Le sociologue argentin Ricardo Rouvier rappelle pour sa part que “le pape a pris des positions claires sur les asymétries internationales et le rôle négatif de l’usure dans le capitalisme financier”.

Cristina Kirchner a diamétralement changé d’attitude à l’égard du pape, ancien archevêque de Buenos Aires, depuis qu’il occupe le Saint-Siège et qu’il a cessé de prononcer des homélies critiques. Elle cherche à profiter de sa popularité.

Selon le vaticaniste Gianni Valente, de l’agence Fides, c’est surtout son défunt mari Nestor Kirchner qui “lui faisait la guerre, voyant Bergoglio comme un chef de l’opposition. Il n’y avait pas d’antagonisme idéologique. De la part du pape ce n’était pas une critique de leurs personnes mais une dénonciation” de la pauvreté qui subsistait malgré la croissance économique des années 2000.
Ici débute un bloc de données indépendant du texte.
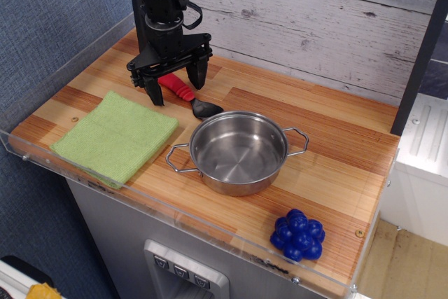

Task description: Place the spoon on the top of the green cloth.

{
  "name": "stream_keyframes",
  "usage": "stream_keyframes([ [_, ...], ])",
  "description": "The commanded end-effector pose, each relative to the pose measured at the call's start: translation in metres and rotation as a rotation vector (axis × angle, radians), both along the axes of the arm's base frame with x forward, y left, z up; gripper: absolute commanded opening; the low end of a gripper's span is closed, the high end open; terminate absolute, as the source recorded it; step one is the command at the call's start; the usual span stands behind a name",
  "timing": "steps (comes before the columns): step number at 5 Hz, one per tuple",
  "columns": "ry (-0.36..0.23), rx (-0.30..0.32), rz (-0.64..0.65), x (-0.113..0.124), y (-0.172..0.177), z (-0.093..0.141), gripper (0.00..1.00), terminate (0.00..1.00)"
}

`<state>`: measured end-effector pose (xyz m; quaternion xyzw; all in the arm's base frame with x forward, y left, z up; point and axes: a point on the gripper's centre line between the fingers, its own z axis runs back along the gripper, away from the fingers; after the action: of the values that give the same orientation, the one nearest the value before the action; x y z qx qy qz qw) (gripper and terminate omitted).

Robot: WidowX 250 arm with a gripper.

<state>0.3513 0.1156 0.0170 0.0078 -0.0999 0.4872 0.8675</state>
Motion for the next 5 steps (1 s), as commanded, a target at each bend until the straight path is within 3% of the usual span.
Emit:
stream_keyframes([
  [1,-0.07,0.11,-0.147,-0.007,-0.002,0.066,1.0,0.0],
  [3,0.022,0.081,-0.574,-0.038,-0.004,0.085,1.0,0.0],
  [4,0.031,0.083,-0.743,-0.065,0.003,0.085,1.0,0.0],
  [5,0.068,0.102,-0.788,-0.088,0.015,0.075,1.0,0.0],
])
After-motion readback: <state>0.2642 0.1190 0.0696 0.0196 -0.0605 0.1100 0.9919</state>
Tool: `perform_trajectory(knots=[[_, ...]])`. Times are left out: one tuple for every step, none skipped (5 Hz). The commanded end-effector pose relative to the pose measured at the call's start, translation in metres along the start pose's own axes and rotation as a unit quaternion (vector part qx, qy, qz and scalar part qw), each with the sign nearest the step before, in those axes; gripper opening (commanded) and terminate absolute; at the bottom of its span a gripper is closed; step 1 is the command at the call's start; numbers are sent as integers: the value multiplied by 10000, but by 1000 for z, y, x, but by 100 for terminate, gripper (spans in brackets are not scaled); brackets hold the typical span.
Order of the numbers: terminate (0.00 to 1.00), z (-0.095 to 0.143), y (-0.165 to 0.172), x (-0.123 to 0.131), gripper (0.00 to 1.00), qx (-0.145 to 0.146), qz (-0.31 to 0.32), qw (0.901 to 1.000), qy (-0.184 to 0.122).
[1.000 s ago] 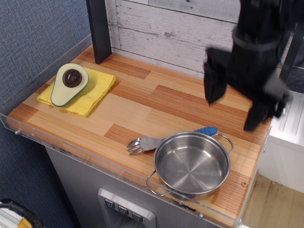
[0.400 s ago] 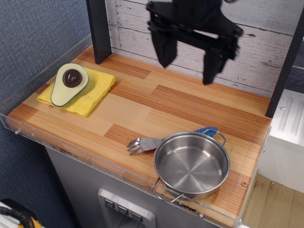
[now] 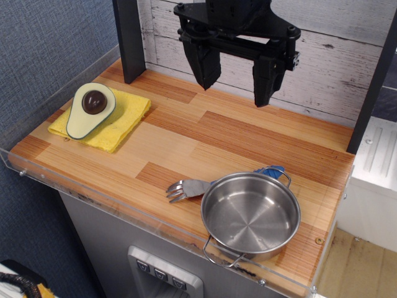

Elue en 2007 pour succéder à son mari et réélue en 2011 pour un second mandat, Mme Kirchner abandonnera le pouvoir fin 2015, mais l’incertitude économique liée à la récession, l’inflation non jugulée et l’impasse dans le litige avec ces fonds “vautours” fragilisent la fin du mandat.

Pour Mgr Karcher, le pape est attaché à l’ordre institutionnel et souhaite favoriser une fin d’ère Kirchner sans heurts, alors que des syndicalistes proches de l’opposition promettent une “explosion sociale” fin 2014.

Le pape François “est argentin, il a vécu ce que nous avons tous vécu lors de l’histoire la plus récente (la crise économique de 2001, ndlr). Et il me semble qu’il est impératif d’accompagner ce processus démocratique, car il nous fait du bien à tous”, estime Mgr Karcher.